Descuide, querido amigo, no va a tener usted que firmar ningún contrato para echar un polvo, porque siendo usted, como cree serlo, un hombre inteligente será capaz de entender el lenguaje que dos personas intercambian, verbal o no, para consentir una relación íntima. Descuide, querida amiga a la que tanto miedo le da la ley del Solo-sí-es-sí, los hombres no van a perder testosterona porque se legisle el mutuo consentimiento. Ahora, si a usted lo que le pone es un hombre al que no le importe su opinión, pueden hacer el jueguecito. El sexo es una puesta en escena, así que puede usted jugar con su pareja de turno al hombre que avasalla y a la mujer sumisa. En los juegos de alcoba, entre los que hay un amplio abanico de situaciones divertidas y a veces sonrojantes, Dios nos libre de meternos. Hay porno doméstico, porno medieval, porno fantástico, y hay pseudo porno cañí como el que se exhibe en Torremolinos 73, que muestra hasta el cuento clásico del fontanero. En el caso de que se sienta algún tipo de morbo o de obligación moral en que el Todopoderoso apruebe el acto en cuestión se puede volver al crucifijo que presidía tantas camas matrimoniales de la generación que se amó con placer y culpa. La ley, señora y señor míos, no se entromete en nuestras creencias o manías, en nuestros gustos o en nuestros recónditos deseos eróticos. El sexo tiene una parte de ficción y con que se la crean los que participan basta.

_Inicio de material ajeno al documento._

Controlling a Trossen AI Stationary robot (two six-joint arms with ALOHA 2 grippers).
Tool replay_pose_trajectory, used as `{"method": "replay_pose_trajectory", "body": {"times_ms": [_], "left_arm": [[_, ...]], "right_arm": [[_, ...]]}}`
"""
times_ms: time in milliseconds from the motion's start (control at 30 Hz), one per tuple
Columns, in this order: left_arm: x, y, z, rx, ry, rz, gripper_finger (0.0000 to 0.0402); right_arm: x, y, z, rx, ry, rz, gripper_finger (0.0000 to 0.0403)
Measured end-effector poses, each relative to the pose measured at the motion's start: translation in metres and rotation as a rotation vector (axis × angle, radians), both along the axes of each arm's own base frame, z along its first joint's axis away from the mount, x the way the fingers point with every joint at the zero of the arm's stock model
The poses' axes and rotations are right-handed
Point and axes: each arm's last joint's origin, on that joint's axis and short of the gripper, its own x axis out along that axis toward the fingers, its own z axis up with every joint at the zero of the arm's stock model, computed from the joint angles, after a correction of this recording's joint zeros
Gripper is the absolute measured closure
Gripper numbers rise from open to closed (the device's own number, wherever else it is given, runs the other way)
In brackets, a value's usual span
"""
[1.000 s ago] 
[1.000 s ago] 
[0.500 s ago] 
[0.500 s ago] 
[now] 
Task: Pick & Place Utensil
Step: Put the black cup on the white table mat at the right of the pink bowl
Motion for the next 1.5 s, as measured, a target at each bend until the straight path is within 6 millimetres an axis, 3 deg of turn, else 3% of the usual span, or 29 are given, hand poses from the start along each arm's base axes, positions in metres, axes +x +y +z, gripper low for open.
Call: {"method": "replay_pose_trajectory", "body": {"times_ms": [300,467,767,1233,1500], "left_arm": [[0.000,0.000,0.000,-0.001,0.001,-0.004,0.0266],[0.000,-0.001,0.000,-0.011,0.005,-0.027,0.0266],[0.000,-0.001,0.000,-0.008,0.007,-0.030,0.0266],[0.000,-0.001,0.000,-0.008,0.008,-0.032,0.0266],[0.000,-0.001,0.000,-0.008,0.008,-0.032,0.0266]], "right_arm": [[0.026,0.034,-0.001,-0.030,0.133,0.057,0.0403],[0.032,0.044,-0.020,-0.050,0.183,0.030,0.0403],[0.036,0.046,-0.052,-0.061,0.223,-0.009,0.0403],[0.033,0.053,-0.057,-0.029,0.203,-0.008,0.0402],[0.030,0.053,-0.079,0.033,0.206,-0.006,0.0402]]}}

Pero durante este tiempo, señora y señor míos, han errado ustedes el tiro: confundían ficción con realidad. La realidad era más cruda. Se trataba en principio de dar respuesta a un caso que nos explotó en la cara: el de una pandilla de malnacidos que, celebrando una suerte de psicopatía colectiva, por cuanto se animaban entre todos a suspender la empatía, tomaron a una chica, la encerraron en un portal, la violaron repetidamente, grabaron sus delitos, y luego la dejaron tirada en la calle. Eso no es un juego, ese no es, estoy convencida, el juego que ustedes se permitirían a sí mismos, y seguramente también estarían horrorizados si una hija o un hijo suyos, una hermana, una madre o su pareja fueran víctimas de esa despreciable diversión. En la mayoría de las ocasiones el avance en derechos humanos ha funcionado así: un caso concreto de violencia y humillación golpea a una sociedad y la enfrenta a una idea aceptada que impregna la moral colectiva, la de que si a una chica le pasa algo así es porque se ha puesto a tiro. De pronto, se produce una suerte de revelación: hay que cambiar la ley para que la justicia no coloque sobre los hombros de la víctima la tarea de justificarse y defender su inocencia. En este caso de la Manada, que tuvo la capacidad, por el gran impacto que produjo, de poner nombre a los protagonistas de un delito de crueldad colectiva, la víctima, aun siendo muy joven y viéndose obligada a dar incontables explicaciones humillantes, no se arredró, y tuvo la suerte de contar con una familia que la protegió y secundó sus ansias de justicia. Eso es emocionante. También lo ha sido el clamor popular que ha exigido que el consentimiento, no a un juego de ficción sino a una relación sexual, sea un elemento ineludible.
Para que el sexo sea un juego en el que los participantes aprueben las reglas es preciso una educación básica. No deberían preocuparse, señora y señor míos, porque el asunto no perturba a las mentes juveniles, sí, en cambio, es inquietante que reciban sus primeras clases sexuales a través de un porno violento y denigrante para las mujeres. ¿Es así como desean que sus hijos sean iniciados en el sexo, a través de esos vídeos que anuncian a chinita a la que montan un bukkake o a estudiante a la que unos cuantos hombres acechan en un callejón solitario? Habrá quienes, pillando al niño ante este tipo de material en el móvil, recurran a la vieja fórmula de enviarlo al confesionario, allá cada cual, pero los programas educativos deben dar respuesta a las preguntas que nuestros menores se hacen en una sociedad que tiende a ser más agresiva y desestructurada.
Es curioso cómo de pronto un hecho provoca una respuesta colectiva, una toma de conciencia, que deriva en protesta, que se convierte en clamor, que presiona a la clase política, que transforma el lenguaje legislativo y moderniza la actuación del aparato de la justicia. En mi opinión, es esta una ley transversal; siendo mayoritariamente mujeres las afectadas, confío en que muchos hombres, cada vez más, entiendan que a todos favorece. No hay que ser muy sensible para sentirse afectado por la violencia que se comete contra las mujeres. Que hay buenos hombres, no me cabe la menor duda. Y que también hay otros que salen como a la defensiva, con aquello de yo nunca he violado a nadie. Ay, mira, déjalo, déjalo.
Elvira Lindo es escritora y guionista.